[What you will do]:
Retype the entire listing, keeping every word as it is.

[Data shown]:
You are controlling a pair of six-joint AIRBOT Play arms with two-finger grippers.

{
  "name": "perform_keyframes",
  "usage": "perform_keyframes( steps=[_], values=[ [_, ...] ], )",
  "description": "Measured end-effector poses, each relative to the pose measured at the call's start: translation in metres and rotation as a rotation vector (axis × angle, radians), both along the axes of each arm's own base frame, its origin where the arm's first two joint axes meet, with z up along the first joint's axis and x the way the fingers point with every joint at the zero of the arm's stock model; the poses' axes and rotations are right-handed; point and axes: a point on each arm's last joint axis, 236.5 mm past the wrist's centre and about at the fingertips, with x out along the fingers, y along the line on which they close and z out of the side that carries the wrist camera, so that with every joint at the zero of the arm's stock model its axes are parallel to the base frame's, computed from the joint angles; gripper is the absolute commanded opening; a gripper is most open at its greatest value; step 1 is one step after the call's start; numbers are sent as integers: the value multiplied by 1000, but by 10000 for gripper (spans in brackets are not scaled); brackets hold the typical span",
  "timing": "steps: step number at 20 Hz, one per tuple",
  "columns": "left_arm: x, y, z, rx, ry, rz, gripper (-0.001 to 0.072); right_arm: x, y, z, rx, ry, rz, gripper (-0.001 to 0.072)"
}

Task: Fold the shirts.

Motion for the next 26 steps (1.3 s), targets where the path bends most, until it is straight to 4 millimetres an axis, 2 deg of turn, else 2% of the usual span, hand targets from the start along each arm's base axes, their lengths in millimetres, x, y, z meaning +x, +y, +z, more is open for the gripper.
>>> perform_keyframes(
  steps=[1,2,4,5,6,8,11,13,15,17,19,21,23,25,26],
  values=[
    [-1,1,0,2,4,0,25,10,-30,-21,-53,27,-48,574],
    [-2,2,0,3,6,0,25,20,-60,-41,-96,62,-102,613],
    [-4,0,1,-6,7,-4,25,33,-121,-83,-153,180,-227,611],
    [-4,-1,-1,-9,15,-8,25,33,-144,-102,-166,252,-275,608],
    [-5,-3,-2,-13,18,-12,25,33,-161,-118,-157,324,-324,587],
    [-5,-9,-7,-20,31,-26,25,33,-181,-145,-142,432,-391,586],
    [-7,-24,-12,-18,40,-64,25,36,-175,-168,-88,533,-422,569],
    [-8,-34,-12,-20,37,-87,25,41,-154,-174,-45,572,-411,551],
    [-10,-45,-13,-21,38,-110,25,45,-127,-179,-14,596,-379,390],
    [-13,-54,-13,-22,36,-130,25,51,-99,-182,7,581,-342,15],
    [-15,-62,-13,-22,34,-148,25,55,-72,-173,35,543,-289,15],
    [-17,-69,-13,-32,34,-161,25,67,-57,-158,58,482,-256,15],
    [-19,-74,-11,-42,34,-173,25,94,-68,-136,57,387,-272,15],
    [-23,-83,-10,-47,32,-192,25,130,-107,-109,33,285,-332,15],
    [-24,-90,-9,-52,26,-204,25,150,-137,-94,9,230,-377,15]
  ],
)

[Result]:
You are controlling a pair of six-joint AIRBOT Play arms with two-finger grippers.

{
  "name": "perform_keyframes",
  "usage": "perform_keyframes( steps=[_], values=[ [_, ...] ], )",
  "description": "Measured end-effector poses, each relative to the pose measured at the call's start: translation in metres and rotation as a rotation vector (axis × angle, radians), both along the axes of each arm's own base frame, its origin where the arm's first two joint axes meet, with z up along the first joint's axis and x the way the fingers point with every joint at the zero of the arm's stock model; the poses' axes and rotations are right-handed; point and axes: a point on each arm's last joint axis, 236.5 mm past the wrist's centre and about at the fingertips, with x out along the fingers, y along the line on which they close and z out of the side that carries the wrist camera, so that with every joint at the zero of the arm's stock model its axes are parallel to the base frame's, computed from the joint angles; gripper is the absolute commanded opening; a gripper is most open at its greatest value; step 1 is one step after the call's start; numbers are sent as integers: the value multiplied by 1000, but by 10000 for gripper (spans in brackets are not scaled); brackets hold the typical span",
  "timing": "steps: step number at 20 Hz, one per tuple",
  "columns": "left_arm: x, y, z, rx, ry, rz, gripper (-0.001 to 0.072); right_arm: x, y, z, rx, ry, rz, gripper (-0.001 to 0.072)"
}

Task: Fold the shirts.

Motion for the next 26 steps (1.3 s), targets where the path bends most, until it is straight to 4 millimetres an axis, 2 deg of turn, else 2% of the usual span, hand targets from the start along each arm's base axes, their lengths in millimetres, x, y, z meaning +x, +y, +z, more is open for the gripper.
>>> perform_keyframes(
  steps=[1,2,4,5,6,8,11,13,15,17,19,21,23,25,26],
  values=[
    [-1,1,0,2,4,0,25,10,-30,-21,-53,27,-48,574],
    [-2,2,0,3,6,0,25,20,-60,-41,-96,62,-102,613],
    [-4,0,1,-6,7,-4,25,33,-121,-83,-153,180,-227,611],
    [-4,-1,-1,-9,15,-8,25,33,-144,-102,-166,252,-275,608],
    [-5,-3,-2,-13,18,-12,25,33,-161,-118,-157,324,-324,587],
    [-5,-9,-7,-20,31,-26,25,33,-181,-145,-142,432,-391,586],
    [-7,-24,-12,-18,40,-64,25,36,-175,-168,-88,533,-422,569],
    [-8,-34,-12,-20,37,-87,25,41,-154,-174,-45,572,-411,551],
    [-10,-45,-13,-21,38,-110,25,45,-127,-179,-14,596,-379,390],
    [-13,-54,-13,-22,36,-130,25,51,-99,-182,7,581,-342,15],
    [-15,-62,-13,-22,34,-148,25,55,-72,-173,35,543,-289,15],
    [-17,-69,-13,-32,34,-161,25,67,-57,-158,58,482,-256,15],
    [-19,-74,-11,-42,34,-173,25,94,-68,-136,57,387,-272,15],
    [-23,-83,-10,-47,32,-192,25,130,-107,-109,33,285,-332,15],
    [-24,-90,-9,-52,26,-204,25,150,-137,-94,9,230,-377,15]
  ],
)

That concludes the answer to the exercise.